AI coding sessions do not usually fail because the model is weak. They fail because yesterday's debugging conclusions disappear when the chat ends. Yesterday I spent 2 hours debugging an auth refresh bug, and this morning my AI agent still remembered the mutex, the wrong storage key, and the exact files we changed.
That changed how I think about AI workflows. I used to think the fix was a better prompt or a bigger context window. It wasn't.
What fixed it was much simpler: move the useful context out of the chat and into the repo.
The Failure Moment
If you use AI coding agents regularly, you've probably had this happen:
Day 1:
You: Help me debug this token refresh loop.
AI: Finds the issue after a long back-and-forth.
Day 2:
You: What edge cases should we test for that fix?
AI: Can you share the relevant code and explain the bug first?
That second answer is the real tax of AI-assisted coding.
The model may be smart. The session may be long. But if yesterday's conclusions are trapped inside yesterday's conversation, today still starts from zero.
The Bug Wasn't Trivial
The concrete example here was a token refresh loop in a React + Node.js app.
After a long debugging session, the useful conclusions were:
- the refresh endpoint returned a new access token, but the client stored it under the wrong key
- two concurrent API calls could trigger refresh at the same time
- the fix needed a mutex, a consistent
access_tokenkey, and a debounce on refresh
Those are exactly the kinds of details that matter the next day.
Not the whole codebase. Not the whole architecture. Just the things we already paid to learn.
What Changed
Instead of letting that knowledge die in the session, I persisted it to the project itself.
With fcontext, the agent writes important conclusions to .fcontext/_topics/ as plain Markdown.
So instead of this:
Yesterday's debugging -> lost in chat history
I get this:
Yesterday's debugging -> .fcontext/_topics/auth-token-refresh-bug.md
That one change turns a temporary conversation into reusable project knowledge.

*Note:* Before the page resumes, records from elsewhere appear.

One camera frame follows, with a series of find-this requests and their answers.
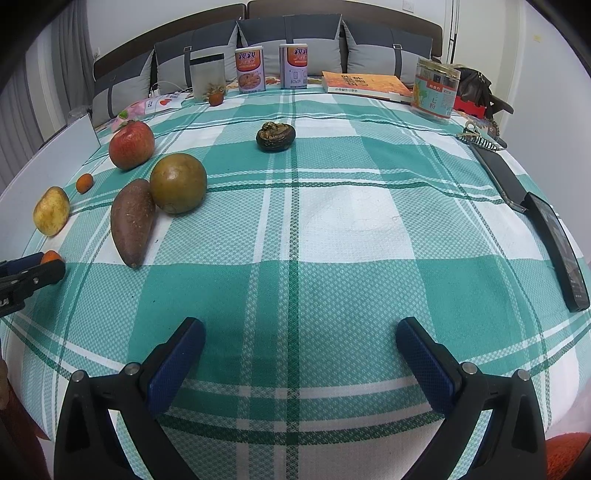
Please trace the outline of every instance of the round green fruit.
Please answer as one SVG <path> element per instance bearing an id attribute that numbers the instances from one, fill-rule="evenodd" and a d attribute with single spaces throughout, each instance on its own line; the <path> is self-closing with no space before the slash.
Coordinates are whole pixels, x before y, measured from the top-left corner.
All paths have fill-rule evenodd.
<path id="1" fill-rule="evenodd" d="M 152 170 L 150 190 L 156 205 L 165 212 L 188 212 L 205 197 L 207 173 L 195 157 L 172 153 L 162 158 Z"/>

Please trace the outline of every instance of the can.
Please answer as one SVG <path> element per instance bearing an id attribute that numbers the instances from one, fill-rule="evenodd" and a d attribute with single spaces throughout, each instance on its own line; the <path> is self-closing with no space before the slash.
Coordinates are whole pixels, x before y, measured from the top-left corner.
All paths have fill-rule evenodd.
<path id="1" fill-rule="evenodd" d="M 281 88 L 308 88 L 308 44 L 279 45 Z"/>
<path id="2" fill-rule="evenodd" d="M 418 59 L 411 110 L 438 123 L 447 123 L 456 101 L 460 72 L 450 66 Z"/>
<path id="3" fill-rule="evenodd" d="M 237 48 L 235 56 L 240 93 L 264 92 L 265 64 L 262 47 Z"/>

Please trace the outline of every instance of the black bag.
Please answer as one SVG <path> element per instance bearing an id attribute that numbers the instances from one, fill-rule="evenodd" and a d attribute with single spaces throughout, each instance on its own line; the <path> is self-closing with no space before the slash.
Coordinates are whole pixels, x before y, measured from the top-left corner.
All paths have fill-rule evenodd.
<path id="1" fill-rule="evenodd" d="M 473 102 L 476 106 L 486 107 L 484 116 L 492 120 L 492 116 L 505 110 L 513 113 L 513 107 L 491 93 L 491 81 L 482 72 L 467 67 L 455 67 L 460 71 L 460 84 L 457 94 L 464 102 Z"/>

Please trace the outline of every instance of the white board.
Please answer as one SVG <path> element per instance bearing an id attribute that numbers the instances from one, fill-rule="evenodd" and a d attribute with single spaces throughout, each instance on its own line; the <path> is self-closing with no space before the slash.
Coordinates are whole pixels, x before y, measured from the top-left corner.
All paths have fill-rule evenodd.
<path id="1" fill-rule="evenodd" d="M 100 147 L 88 115 L 44 145 L 0 196 L 0 261 L 21 258 L 35 232 L 33 209 L 49 187 L 63 187 Z"/>

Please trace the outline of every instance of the green and white checkered sheet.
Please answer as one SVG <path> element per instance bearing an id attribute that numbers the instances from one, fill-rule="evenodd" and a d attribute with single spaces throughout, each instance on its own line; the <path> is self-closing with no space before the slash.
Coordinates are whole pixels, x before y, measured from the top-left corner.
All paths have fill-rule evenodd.
<path id="1" fill-rule="evenodd" d="M 295 127 L 289 150 L 257 148 L 266 121 Z M 318 87 L 188 102 L 148 123 L 155 154 L 129 172 L 101 135 L 79 172 L 95 186 L 78 194 L 77 174 L 64 230 L 37 232 L 27 248 L 58 250 L 66 277 L 0 322 L 15 389 L 51 438 L 74 370 L 143 361 L 187 316 L 206 325 L 205 349 L 158 421 L 202 480 L 402 477 L 441 422 L 395 348 L 407 316 L 460 362 L 531 370 L 546 428 L 591 376 L 589 312 L 566 309 L 532 224 L 455 139 L 457 123 Z M 205 201 L 159 211 L 145 265 L 132 270 L 111 237 L 113 199 L 180 151 L 203 162 Z M 470 464 L 481 420 L 452 478 Z"/>

The Smallest Workflow That Made It Work
This is the shortest version:
pip install fcontext
cd your-project
fcontext init
fcontext enable copilot
That creates a .fcontext/ directory and gives the agent instructions to read it at the start of each session.
The important part is not the setup itself. The important part is the workflow:
- work with the agent normally
- when the session reaches a useful conclusion, save it as project context
- let the next session read that context before you start asking follow-up questions
In practice, the useful file looks more like this:
# Auth Token Refresh Bug — Root Cause Analysis
## Problem
1. Client stores refreshed token in `sessionStorage.token`
but reads from `sessionStorage.access_token`
2. Concurrent API calls trigger duplicate refresh attempts
## Fix Applied
- Added refresh mutex in `src/auth/tokenManager.ts`
- Fixed storage key to `access_token`
- Added debounce in `src/api/client.ts`
Now the next session does not need to rediscover the bug. It can build on it.
Why This Worked Better Than a Better Prompt
I think this is the part most people underestimate.
Prompting helps you describe what you want right now.
It does not automatically preserve what you learned yesterday.
A bigger context window helps you fit more tokens into one conversation.
It does not automatically convert yesterday's hard-won debugging conclusions into durable project state.
That is why I no longer think of AI context as "the chat so far." I think of it as something closer to project memory.
If the insight matters tomorrow, it should exist somewhere more stable than a conversation tab.
The Real Payoff
The next morning, the follow-up question becomes much more useful:
Is there anything else related to the token refresh fix that we should test?
And instead of asking me to restate the entire bug, the agent can respond with things like:
- test expired refresh tokens during an active request
- test concurrent refresh attempts after the mutex change
- test whether debounce hides a legitimate retry path
- test the exact files changed in the previous fix
That is the workflow improvement I actually care about.
Not "AI remembers everything magically."
Just: the next session starts from the last useful conclusion, not from polite amnesia.
Honest Limitation
This is not magic memory.
If the saved topic is vague, low quality, or missing the real conclusion, the next session will inherit weak context.
So this approach does not remove the need for good engineering judgment. It makes good engineering judgment reusable.
That distinction matters.
Why I Think This Matters More Than It Sounds
Most AI coding discussions still focus on prompts, models, and context windows.
Those matter.
But in day-to-day delivery, I hit a more basic problem first: useful project knowledge keeps evaporating.
Once I treated context as repo state instead of chat residue, the quality of follow-up sessions improved immediately.
That feels like a more durable workflow change than endlessly rewriting the perfect prompt.
Try It Yourself
pip install fcontext
cd your-project
fcontext init
fcontext enable copilot
Then use your agent on a real bug, save the conclusion, and come back the next day with a follow-up question.
That is the fastest way to tell whether your AI workflow has memory or just momentum.
Question
How are you handling cross-session context today?
Are you still re-explaining important debugging sessions to each new agent, or are you treating project context as something worth persisting?